The National Bank Act was a response to the confusion of local banks, local money, and conflicting regulatory standards before the Civil War. In short, banking systems varied state to state. OCC’s primary function is to regulate, supervise, and offer charters to all national banks and federal savings associations and federal branches and agencies of foreign banks. It is an independent bureau of the U.S. Department of the Treasury. The OCC regulates and supervises approximately 1,200 national banks, federally licensed savings associations, and licensed branches of foreign banks in the United States.
The Federal Reserve System is often called the Fed. It was created in December 1913 by the signing of the Federal Reserve Act into law to provide a safer, more flexible, and more stable monetary and financial system. It established economic stability by introducing a central bank to oversee monetary policy. The Fed is the central bank of the United States and probably the most powerful financial institution in the world.

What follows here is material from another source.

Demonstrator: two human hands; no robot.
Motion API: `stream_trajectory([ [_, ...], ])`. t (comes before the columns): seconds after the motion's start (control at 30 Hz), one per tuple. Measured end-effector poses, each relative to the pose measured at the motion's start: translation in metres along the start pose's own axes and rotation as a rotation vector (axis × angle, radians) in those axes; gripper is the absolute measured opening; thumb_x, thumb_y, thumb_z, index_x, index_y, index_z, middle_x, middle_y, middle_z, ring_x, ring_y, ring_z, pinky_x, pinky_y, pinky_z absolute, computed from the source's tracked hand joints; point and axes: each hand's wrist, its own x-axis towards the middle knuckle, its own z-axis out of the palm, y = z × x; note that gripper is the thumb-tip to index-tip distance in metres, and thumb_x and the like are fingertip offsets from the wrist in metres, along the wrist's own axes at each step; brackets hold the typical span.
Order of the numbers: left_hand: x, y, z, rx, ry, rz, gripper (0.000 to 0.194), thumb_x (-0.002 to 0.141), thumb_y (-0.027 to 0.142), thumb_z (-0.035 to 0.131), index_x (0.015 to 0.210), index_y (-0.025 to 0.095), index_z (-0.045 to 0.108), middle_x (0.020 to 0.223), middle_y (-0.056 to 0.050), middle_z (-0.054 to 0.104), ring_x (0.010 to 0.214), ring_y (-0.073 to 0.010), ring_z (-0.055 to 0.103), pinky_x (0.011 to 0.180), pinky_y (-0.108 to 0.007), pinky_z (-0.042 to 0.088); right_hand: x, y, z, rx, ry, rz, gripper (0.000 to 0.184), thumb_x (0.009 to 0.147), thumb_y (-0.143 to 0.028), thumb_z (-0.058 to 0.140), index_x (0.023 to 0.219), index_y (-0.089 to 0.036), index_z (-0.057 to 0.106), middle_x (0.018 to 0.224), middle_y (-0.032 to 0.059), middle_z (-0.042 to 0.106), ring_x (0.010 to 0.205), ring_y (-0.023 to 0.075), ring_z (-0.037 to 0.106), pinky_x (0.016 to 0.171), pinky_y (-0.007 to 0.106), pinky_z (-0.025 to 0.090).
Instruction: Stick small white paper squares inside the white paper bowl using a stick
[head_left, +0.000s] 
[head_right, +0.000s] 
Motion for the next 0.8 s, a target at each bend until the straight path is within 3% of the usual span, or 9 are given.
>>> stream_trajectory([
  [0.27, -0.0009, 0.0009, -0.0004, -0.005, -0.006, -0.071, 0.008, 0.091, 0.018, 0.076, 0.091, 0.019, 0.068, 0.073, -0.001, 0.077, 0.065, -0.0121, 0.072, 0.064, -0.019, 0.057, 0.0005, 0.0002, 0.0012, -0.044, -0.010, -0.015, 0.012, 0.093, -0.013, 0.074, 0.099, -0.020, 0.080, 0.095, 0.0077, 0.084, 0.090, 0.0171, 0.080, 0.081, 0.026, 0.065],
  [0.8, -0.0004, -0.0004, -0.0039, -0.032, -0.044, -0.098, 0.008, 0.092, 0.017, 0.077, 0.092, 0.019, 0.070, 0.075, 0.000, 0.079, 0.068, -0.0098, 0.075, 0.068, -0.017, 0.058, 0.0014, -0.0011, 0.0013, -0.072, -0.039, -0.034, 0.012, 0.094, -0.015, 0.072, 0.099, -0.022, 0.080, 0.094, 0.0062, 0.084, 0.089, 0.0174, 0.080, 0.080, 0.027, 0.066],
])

The Fed has a two part structure. A central authority called the Board of Governors in D.C. and 12 federal reserve banks are located in major cities throughout the United States. The Board of Governors is an independent government agency and the 12 banks are similar to private corporations. The 12 regional banks supervise state member banks. The Fed sets monetary policy, supervises and regulates banking institutions. It should be noted, the Federal Open Market Committee (Committee) is a key entity of the Fed. The Committee reviews economic and financial conditions, monetary policy, price stability and economic growth. It is estimated 38 percent of commercial banks are members of the Fed. National banks must be members and state-chartered banks may become members if they meet certain requirements.
Although the NCUA was created by Congress in 1970, the first U.S. credit union dates back to 1909 and the credit union system that’s in place today dates back to 1920.

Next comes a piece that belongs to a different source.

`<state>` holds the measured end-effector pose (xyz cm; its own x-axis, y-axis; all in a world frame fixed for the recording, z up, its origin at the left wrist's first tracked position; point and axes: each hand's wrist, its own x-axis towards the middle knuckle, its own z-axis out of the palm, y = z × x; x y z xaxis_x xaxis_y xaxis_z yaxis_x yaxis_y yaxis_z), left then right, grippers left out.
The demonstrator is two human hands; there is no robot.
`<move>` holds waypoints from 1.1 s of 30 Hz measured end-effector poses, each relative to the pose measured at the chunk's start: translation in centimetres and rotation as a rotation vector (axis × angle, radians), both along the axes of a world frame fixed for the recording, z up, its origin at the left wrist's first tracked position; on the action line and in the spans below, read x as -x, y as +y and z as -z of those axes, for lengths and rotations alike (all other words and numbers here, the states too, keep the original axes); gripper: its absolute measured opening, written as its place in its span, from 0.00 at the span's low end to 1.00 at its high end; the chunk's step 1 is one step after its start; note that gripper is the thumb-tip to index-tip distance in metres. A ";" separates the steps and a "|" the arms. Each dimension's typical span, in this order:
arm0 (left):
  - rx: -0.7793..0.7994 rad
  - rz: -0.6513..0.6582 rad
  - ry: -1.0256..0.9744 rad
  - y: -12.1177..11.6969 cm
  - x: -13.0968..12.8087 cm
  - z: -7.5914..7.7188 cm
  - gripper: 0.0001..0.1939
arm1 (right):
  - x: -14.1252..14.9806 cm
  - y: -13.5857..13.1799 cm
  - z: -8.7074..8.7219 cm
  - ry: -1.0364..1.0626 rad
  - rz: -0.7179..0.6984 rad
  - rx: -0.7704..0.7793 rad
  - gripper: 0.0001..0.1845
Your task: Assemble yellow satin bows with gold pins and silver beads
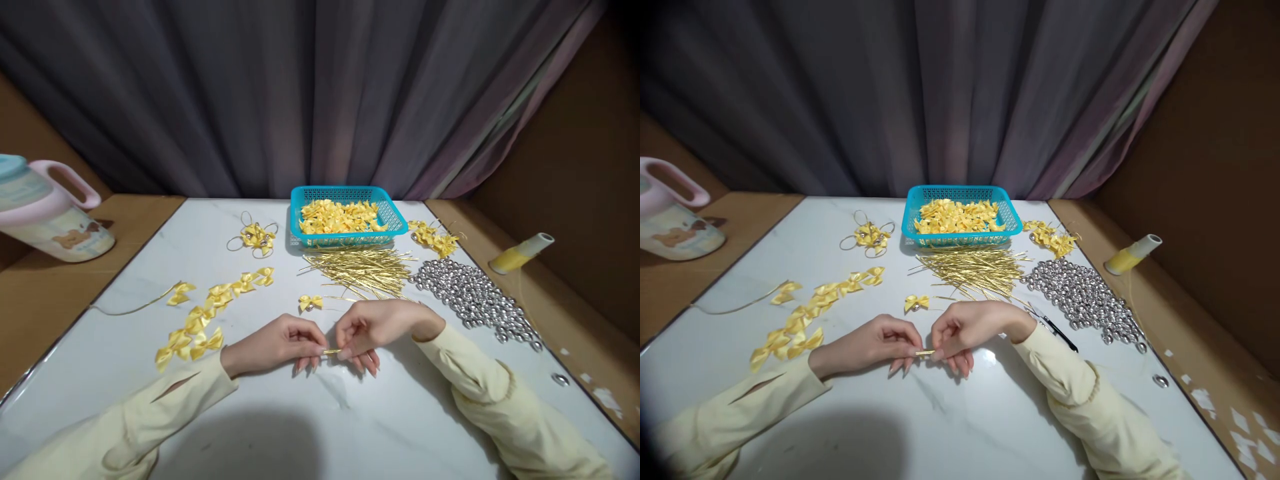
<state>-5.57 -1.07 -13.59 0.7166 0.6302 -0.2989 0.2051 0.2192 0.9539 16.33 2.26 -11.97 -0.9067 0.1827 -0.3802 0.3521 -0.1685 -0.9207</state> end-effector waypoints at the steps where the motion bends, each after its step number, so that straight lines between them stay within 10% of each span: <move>1: 0.004 0.001 -0.004 0.0 0.0 0.0 0.10 | 0.0 0.0 0.1 0.002 -0.007 -0.004 0.18; 33: -0.065 -0.048 0.085 -0.6 -0.5 -0.2 0.12 | 0.3 -0.2 -0.5 -0.067 -0.052 -0.142 0.14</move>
<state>-5.07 -1.63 -13.35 0.6590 0.6831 -0.3147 0.2765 0.1691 0.9460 16.00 2.03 -11.44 -0.8897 0.1926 -0.4140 0.4184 -0.0188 -0.9081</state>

A little unknown fact is that the federal supervision of credit unions was under the FDIC from 1942 until 1948. In 1967, a Congressman from Texas introduced House Resolution 14030 to create an independent regulator of credit unions. The bill was not passed, but it was the first step in the creation of what would become the NCUA. When the NCUA was created as an independent agency of the federal government, the National Credit Union Share Insurance Fund (NCUSIF) was also formed.
Similar to the FDIC’s DIF, the NCUA’s NCUSIF insures depositors up to $250,000. It’s interesting to mention that until then, credit unions had operated without federal deposit insurance. Like the FDIC is for banks, the NCUA is for credit unions. It regulates and supervises federal credit unions and insures deposits at all federally insured credit unions.
The Bottom Line
All of these federal government agencies were set up in response to a crisis or a major debacle. There were established to regulate and protect those who participate in the financial system. Their areas of coverage may overlap; but while their policies may vary, federal agencies usually supersede state agencies. However, this does not mean that state agencies wield less power; their responsibilities and authorities are far-reaching.